Directions: Could you restate exactly the lines that begin at the line with "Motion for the" and end at the final line of the data?

Supplied material:
☆ ☆ ☆

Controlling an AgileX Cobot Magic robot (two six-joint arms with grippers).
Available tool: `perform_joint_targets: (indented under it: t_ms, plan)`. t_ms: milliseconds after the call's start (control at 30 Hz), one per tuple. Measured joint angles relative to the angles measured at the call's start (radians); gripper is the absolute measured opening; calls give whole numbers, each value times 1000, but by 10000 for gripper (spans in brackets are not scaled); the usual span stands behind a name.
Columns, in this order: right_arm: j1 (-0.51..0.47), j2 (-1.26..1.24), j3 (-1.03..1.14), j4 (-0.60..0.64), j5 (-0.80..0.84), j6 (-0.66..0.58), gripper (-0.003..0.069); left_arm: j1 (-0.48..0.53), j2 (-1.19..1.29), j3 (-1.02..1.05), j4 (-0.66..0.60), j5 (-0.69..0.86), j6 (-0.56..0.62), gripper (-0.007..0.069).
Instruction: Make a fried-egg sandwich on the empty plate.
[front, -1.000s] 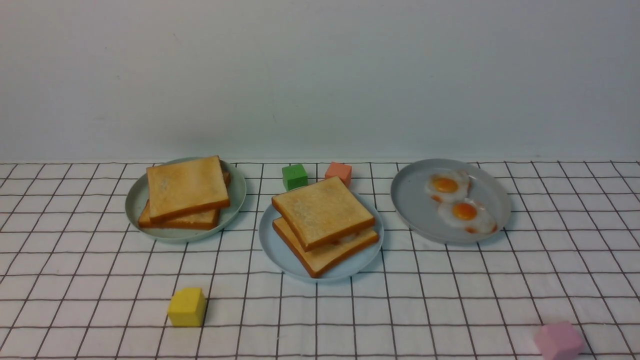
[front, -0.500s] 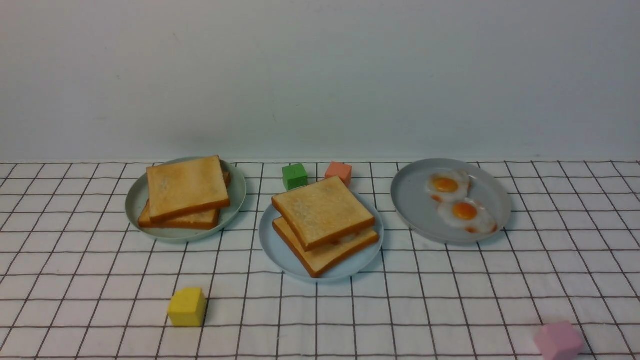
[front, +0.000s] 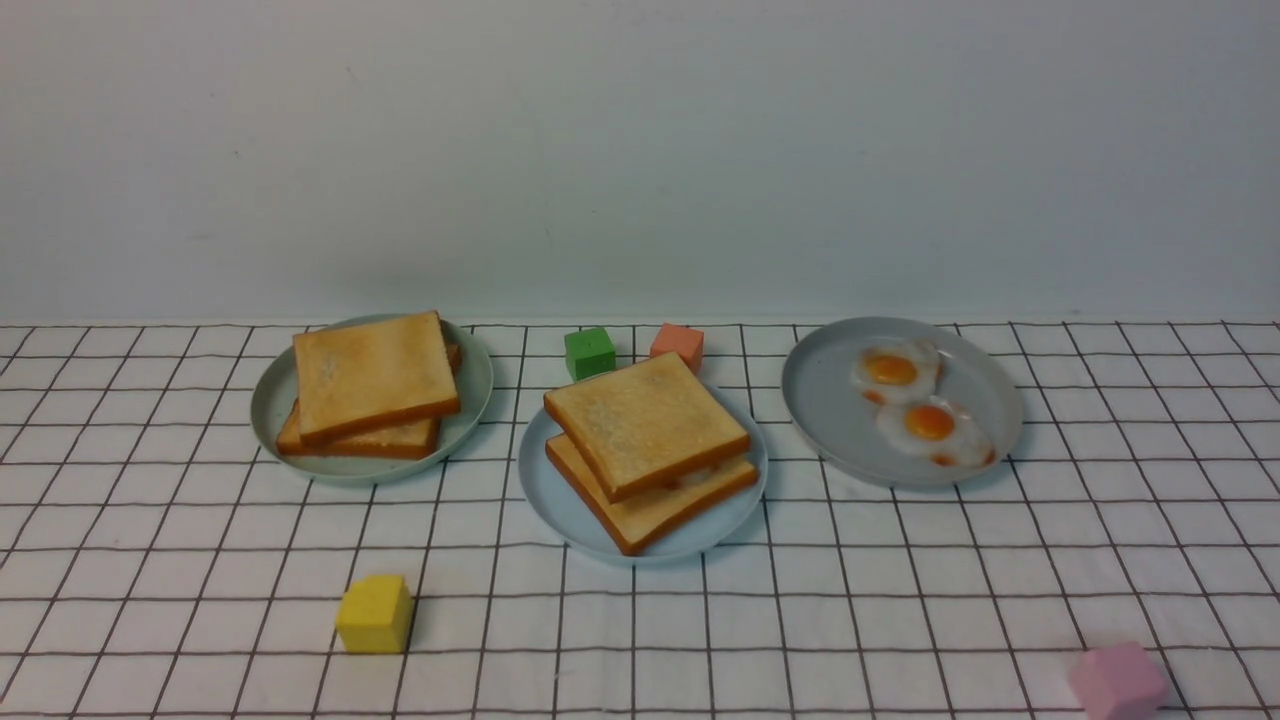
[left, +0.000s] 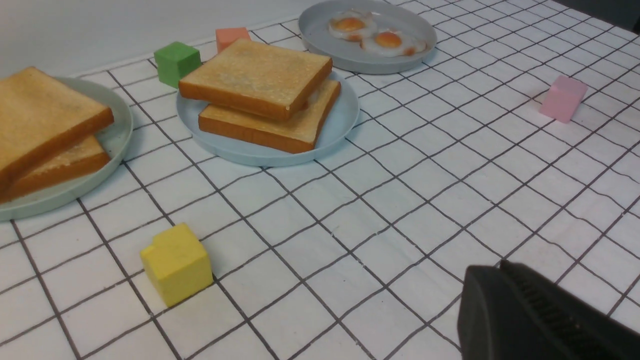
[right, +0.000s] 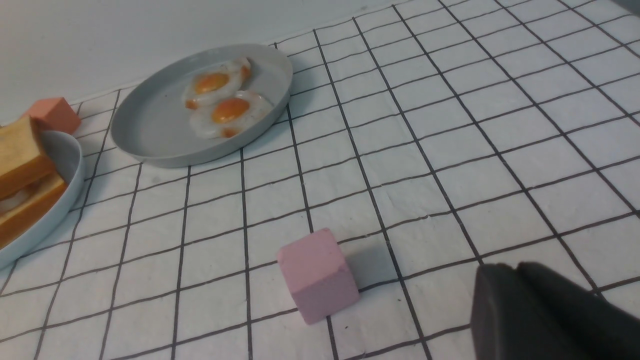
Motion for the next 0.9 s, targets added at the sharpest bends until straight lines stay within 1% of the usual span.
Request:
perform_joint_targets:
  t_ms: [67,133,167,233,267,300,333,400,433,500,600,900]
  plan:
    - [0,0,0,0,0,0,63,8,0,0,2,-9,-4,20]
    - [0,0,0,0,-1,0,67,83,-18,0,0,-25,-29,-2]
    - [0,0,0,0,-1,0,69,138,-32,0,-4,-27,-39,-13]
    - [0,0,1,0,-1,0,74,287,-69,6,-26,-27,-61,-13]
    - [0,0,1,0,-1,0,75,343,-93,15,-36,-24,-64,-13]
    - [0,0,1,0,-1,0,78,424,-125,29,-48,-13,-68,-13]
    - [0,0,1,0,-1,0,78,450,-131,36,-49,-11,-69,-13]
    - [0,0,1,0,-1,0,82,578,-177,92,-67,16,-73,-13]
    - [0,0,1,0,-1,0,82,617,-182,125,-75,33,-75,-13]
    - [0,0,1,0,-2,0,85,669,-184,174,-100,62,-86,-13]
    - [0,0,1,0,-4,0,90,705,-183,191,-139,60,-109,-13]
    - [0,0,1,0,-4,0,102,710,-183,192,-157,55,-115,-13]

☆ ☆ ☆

Exercise response:
Motion for the next 0.9 s, targets added at the sharpest bends until straight lines stay within 1% of the usual span.
Request:
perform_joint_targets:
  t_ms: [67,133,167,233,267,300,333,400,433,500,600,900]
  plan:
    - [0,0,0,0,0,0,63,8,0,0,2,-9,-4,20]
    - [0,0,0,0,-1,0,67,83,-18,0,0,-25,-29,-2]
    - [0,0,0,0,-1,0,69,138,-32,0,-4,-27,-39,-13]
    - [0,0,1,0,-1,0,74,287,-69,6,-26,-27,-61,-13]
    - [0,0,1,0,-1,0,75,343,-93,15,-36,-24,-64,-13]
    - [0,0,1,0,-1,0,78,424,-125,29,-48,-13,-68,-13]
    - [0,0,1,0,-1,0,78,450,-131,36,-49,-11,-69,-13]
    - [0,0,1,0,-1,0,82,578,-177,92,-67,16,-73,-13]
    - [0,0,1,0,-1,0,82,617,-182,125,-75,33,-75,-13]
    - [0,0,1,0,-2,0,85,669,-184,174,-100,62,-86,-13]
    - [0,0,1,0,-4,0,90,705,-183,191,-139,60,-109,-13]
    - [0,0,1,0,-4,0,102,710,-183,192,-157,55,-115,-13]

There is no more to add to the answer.